_Activity_:
Write out, word for word, only the data from its first line to the line containing "joint 2: xyz 0.027".

_Data to use_:
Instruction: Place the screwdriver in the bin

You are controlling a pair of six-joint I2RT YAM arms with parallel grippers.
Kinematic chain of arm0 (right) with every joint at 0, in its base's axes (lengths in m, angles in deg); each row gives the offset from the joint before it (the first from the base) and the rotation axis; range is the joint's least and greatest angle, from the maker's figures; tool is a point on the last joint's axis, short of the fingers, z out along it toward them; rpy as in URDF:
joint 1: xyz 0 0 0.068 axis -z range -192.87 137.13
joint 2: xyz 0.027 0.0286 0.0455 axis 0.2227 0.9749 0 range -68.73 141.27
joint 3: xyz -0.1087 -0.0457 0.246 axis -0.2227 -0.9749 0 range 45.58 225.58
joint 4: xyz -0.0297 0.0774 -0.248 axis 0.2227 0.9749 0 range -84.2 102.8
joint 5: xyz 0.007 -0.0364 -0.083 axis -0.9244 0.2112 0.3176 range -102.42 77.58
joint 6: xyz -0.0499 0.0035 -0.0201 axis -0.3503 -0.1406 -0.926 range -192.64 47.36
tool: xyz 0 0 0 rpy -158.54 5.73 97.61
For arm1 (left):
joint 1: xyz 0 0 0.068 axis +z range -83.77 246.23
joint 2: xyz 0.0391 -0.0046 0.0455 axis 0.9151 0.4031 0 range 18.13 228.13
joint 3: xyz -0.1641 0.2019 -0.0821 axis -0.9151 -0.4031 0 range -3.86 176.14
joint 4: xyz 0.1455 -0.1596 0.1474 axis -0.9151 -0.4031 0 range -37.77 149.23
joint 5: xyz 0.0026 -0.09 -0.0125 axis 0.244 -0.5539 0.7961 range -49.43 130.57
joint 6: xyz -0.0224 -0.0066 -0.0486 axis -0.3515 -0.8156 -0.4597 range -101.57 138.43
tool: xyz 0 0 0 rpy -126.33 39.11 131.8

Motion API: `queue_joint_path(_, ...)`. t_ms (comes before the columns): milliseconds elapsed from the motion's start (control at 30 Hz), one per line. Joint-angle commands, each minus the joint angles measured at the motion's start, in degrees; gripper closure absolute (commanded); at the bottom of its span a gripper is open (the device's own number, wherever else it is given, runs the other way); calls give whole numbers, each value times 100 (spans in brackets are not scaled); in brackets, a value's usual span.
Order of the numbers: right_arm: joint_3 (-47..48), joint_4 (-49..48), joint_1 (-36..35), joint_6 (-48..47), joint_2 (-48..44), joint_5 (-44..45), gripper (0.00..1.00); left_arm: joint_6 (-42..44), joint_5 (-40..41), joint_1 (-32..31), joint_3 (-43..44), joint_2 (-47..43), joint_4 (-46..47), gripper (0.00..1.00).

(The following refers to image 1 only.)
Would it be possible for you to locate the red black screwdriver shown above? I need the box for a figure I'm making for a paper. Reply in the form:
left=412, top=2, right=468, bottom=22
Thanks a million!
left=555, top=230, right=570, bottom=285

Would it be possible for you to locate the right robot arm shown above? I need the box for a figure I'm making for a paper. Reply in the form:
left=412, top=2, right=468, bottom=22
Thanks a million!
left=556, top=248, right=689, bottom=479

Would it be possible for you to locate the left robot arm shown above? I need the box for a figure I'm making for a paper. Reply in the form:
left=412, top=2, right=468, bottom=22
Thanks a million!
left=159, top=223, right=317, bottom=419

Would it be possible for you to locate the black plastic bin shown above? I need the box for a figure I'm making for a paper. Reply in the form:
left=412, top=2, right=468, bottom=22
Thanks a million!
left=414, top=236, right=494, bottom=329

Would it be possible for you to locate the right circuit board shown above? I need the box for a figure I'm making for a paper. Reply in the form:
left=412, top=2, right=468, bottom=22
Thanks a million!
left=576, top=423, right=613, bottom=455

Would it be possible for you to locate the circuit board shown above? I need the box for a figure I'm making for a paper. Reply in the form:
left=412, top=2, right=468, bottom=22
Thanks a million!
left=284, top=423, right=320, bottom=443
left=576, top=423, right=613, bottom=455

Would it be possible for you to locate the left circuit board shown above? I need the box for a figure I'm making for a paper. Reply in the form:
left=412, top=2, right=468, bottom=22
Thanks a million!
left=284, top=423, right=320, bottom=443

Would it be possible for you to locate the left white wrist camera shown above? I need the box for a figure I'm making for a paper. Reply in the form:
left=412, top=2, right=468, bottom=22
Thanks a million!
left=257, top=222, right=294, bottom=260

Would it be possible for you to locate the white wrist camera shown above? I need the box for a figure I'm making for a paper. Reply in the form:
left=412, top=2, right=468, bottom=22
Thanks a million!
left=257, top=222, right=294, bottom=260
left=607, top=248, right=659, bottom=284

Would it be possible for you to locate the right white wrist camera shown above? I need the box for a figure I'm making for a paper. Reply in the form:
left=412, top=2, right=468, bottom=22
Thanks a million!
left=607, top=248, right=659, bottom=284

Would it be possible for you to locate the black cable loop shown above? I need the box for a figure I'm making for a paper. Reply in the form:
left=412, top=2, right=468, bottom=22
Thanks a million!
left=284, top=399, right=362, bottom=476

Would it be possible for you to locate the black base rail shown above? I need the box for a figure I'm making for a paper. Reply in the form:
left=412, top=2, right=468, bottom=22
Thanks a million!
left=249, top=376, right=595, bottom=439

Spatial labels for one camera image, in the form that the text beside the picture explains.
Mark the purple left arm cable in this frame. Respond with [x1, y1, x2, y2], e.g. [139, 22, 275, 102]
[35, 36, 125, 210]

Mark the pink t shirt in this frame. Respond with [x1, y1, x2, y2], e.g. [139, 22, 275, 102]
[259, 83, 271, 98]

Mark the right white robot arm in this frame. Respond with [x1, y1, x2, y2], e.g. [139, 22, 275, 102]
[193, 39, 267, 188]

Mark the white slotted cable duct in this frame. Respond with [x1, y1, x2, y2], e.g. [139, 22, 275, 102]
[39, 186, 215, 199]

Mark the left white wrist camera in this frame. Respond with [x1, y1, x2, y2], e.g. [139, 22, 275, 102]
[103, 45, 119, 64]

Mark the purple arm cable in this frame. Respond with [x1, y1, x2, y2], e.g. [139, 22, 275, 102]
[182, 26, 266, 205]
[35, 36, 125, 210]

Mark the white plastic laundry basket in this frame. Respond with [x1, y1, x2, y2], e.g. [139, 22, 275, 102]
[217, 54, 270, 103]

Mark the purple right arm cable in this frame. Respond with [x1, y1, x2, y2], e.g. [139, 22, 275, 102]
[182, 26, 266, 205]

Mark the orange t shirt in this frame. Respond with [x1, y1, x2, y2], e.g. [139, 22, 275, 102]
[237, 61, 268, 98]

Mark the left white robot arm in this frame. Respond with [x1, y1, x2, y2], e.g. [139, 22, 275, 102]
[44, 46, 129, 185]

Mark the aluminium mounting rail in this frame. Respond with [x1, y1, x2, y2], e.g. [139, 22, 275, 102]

_Task output_:
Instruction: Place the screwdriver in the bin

You are controlling a pair of six-joint I2RT YAM arms with parallel grippers.
Kinematic chain of arm0 (right) with every joint at 0, in its base's axes (lengths in m, angles in deg); each row gives the offset from the joint before it (the first from the base) and the rotation axis; range is the joint's least and greatest angle, from the maker's figures; tool is a point on the last joint's axis, short of the fingers, z out along it toward them; rpy as in URDF:
joint 1: xyz 0 0 0.068 axis -z range -192.87 137.13
joint 2: xyz 0.027 0.0286 0.0455 axis 0.2227 0.9749 0 range -68.73 141.27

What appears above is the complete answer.